MATERIAL PROVIDED:
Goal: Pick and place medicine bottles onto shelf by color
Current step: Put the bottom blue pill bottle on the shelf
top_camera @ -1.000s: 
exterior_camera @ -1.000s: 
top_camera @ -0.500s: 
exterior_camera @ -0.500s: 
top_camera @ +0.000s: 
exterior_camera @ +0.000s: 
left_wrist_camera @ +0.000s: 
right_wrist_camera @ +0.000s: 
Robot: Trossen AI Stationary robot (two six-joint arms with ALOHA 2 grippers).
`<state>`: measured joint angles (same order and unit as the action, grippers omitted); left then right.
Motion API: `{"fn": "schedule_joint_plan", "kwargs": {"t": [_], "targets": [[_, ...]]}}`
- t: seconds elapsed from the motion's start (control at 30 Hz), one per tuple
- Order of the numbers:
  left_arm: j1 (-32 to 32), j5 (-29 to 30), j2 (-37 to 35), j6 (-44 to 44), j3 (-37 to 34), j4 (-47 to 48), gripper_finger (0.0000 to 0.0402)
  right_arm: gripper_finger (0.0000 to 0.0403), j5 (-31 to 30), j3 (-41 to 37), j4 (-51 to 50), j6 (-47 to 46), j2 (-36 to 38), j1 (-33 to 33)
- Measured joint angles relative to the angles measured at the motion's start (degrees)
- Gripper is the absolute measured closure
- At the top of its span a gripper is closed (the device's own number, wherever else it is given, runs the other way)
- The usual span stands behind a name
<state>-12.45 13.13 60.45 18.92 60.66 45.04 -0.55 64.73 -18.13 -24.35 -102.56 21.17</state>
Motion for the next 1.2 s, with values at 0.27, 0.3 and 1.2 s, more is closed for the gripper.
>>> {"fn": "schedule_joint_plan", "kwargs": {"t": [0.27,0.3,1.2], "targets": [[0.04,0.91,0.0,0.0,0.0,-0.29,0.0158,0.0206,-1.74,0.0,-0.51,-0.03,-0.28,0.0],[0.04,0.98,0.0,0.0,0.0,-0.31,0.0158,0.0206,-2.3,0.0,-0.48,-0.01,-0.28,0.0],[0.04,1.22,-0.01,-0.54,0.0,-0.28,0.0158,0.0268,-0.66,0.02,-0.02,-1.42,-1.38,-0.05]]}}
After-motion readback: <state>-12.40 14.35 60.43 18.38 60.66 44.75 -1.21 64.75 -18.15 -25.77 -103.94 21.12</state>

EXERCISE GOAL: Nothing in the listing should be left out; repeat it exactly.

SOLVED EXERCISE:
Goal: Pick and place medicine bottles onto shelf by color
Current step: Put the bottom blue pill bottle on the shelf
top_camera @ -1.000s: 
exterior_camera @ -1.000s: 
top_camera @ -0.500s: 
exterior_camera @ -0.500s: 
top_camera @ +0.000s: 
exterior_camera @ +0.000s: 
left_wrist_camera @ +0.000s: 
right_wrist_camera @ +0.000s: 
Robot: Trossen AI Stationary robot (two six-joint arms with ALOHA 2 grippers).
`<state>`: measured joint angles (same order and unit as the action, grippers omitted); left then right.
Motion API: `{"fn": "schedule_joint_plan", "kwargs": {"t": [_], "targets": [[_, ...]]}}`
- t: seconds elapsed from the motion's start (control at 30 Hz), one per tuple
- Order of the numbers:
  left_arm: j1 (-32 to 32), j5 (-29 to 30), j2 (-37 to 35), j6 (-44 to 44), j3 (-37 to 34), j4 (-47 to 48), gripper_finger (0.0000 to 0.0402)
  right_arm: gripper_finger (0.0000 to 0.0403), j5 (-31 to 30), j3 (-41 to 37), j4 (-51 to 50), j6 (-47 to 46), j2 (-36 to 38), j1 (-33 to 33)
- Measured joint angles relative to the angles measured at the motion's start (degrees)
- Gripper is the absolute measured closure
- At the top of its span a gripper is closed (the device's own number, wherever else it is given, runs the other way)
- The usual span stands behind a name
<state>-12.45 13.13 60.45 18.92 60.66 45.04 -0.55 64.73 -18.13 -24.35 -102.56 21.17</state>
Motion for the next 1.2 s, with values at 0.27, 0.3 and 1.2 s, more is closed for the gripper.
>>> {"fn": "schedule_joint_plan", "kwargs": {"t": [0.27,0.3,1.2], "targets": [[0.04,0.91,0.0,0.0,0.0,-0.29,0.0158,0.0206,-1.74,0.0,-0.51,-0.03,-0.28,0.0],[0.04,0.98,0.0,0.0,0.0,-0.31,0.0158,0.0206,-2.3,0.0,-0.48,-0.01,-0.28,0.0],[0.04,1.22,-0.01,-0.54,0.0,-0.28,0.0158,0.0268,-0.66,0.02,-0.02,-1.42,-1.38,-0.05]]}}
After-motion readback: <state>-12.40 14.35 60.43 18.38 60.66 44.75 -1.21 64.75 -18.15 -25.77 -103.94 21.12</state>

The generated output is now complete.